Túnez es accesible desde Sicilia mediante dos modalidades principales —ferry y avión— ambas cómodas y frecuentes, especialmente en temporada estival. La proximidad geográfica hace que las opciones sean competitivas tanto en tiempo como en costo en comparación con muchos destinos europeos.

En ferry desde Palermo

La conexión marítima más directa es la ruta Palermo–Túnez, operada por Grimaldi Lines y por CTN (Compagnie Tunisienne de Navigation) con salidas regulares durante todo el año. La travesía dura aproximadamente 10-11 horas y se realiza típicamente por la noche, con salida vespertina y llegada matutina al puerto de La Goulette, el puerto de Túnez, a pocos kilómetros del centro de la ciudad. También está disponible la ruta Génova o Civitavecchia–Túnez para quienes no salen desde Sicilia.

Para llegar al puerto de Palermo desde el aeropuerto de Palermo se necesitan aproximadamente 35 minutos en taxi o con el servicio de autobús Prestia e Comandé. Desde Palermo, el ferry es la opción más pintoresca y práctica para quienes desean llevar el automóvil a Túnez, indispensable para explorar el país fuera de los circuitos turísticos principales.

Ferries hacia Túnez

En avión desde Catania o Palermo

La alternativa más rápida es el vuelo directo hacia el Aeropuerto Internacional de Túnez-Cartago (código IATA: TUN) o hacia los aeropuertos de Monastir (MIR) y Djerba (DJE), que sirven directamente a las principales zonas de playa. Compañías como Ryanair, Vueling y Tunisair operan rutas estacionales desde el aeropuerto de Catania y desde el de Palermo hacia estos destinos, con tiempos de vuelo entre 60 y 90 minutos. Los vuelos directos a Djerba desde Sicilia son especialmente frecuentes en verano y representan la solución ideal para una estancia de playa.

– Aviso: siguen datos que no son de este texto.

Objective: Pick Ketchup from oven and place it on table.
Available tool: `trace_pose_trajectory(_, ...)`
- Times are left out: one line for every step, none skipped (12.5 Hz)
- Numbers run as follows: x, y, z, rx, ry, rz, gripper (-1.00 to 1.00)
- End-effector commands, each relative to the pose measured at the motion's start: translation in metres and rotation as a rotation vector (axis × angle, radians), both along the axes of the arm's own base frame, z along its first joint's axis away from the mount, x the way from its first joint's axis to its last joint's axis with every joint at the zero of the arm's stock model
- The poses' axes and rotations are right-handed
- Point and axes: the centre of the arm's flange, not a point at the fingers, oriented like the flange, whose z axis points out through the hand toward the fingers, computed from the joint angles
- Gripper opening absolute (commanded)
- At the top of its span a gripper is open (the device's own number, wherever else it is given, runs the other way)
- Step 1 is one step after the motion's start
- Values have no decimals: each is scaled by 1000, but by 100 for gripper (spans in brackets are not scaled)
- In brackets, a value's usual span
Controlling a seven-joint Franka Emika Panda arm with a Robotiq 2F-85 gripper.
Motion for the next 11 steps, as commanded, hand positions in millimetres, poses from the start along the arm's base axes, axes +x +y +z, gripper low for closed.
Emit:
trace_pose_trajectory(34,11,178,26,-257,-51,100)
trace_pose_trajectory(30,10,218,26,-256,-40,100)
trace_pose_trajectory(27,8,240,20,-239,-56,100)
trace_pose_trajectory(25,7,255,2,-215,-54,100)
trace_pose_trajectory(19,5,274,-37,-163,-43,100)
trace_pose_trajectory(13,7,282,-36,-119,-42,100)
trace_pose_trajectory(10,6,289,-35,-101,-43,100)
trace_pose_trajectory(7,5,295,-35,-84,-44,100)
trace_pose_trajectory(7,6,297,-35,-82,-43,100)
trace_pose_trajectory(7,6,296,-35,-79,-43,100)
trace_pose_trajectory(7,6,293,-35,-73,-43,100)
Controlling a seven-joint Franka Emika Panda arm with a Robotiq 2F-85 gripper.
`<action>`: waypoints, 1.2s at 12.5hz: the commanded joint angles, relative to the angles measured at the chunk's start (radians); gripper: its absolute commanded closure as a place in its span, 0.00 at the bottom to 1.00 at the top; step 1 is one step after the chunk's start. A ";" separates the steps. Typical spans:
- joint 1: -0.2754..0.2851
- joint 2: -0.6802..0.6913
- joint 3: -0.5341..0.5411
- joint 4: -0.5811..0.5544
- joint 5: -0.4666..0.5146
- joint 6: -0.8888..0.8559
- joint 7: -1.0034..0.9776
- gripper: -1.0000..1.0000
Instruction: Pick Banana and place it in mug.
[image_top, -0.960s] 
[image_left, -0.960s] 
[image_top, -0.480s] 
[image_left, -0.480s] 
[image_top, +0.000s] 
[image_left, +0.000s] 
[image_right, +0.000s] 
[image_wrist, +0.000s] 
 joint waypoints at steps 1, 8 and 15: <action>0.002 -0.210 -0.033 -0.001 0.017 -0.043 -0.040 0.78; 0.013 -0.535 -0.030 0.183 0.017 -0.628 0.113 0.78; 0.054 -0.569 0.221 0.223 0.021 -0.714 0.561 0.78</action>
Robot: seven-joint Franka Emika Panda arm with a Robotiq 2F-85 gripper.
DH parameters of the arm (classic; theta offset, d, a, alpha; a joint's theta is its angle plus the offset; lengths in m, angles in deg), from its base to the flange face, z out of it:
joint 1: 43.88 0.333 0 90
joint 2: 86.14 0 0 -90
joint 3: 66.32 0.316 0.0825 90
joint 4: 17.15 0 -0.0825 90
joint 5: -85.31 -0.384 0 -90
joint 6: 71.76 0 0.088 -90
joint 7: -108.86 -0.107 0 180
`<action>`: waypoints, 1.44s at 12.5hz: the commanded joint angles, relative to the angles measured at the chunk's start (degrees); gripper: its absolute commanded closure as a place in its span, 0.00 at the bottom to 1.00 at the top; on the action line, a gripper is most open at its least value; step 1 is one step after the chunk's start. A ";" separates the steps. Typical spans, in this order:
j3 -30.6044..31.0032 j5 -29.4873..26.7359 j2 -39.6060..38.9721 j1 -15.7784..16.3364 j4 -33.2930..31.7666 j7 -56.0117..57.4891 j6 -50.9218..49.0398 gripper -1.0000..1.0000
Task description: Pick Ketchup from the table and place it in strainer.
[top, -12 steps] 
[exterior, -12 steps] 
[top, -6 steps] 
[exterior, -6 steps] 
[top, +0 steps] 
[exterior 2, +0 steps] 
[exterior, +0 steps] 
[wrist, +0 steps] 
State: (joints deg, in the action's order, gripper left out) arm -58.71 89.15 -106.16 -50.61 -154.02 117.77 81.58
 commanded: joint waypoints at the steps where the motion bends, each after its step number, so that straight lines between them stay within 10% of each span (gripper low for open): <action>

Transportes internos en Túnez

Una vez en Túnez, la red de autobuses interurbanos (SNTRI) y los louage —taxis colectivos en rutas fijas, medio de transporte muy popular entre los tunecinos— cubre todo el país a precios muy económicos. Para explorar los yacimientos romanos del interior, los oasis del sur y las medinas fuera de los circuitos principales, el alquiler de automóvil sigue siendo la solución más flexible. Las carreteras principales están en buen estado, la señalización es bilingüe árabe-francés y muchas señales incluyen también la transliteración latina. La autopista A1 conecta Túnez con Sfax pasando por Sousse en aproximadamente 2 horas y media.

Donde esta Túnez

Túnez se asoma al Mediterráneo en el Magreb central, limitando al oeste con Argelia y al sureste con Libia. Dista aproximadamente 140 km de las costas sicilianas: Palermo es el puerto de partida natural, mientras que Trapani y Agrigento se encuentran respectivamente a 170 y 220 km de la costa tunecina.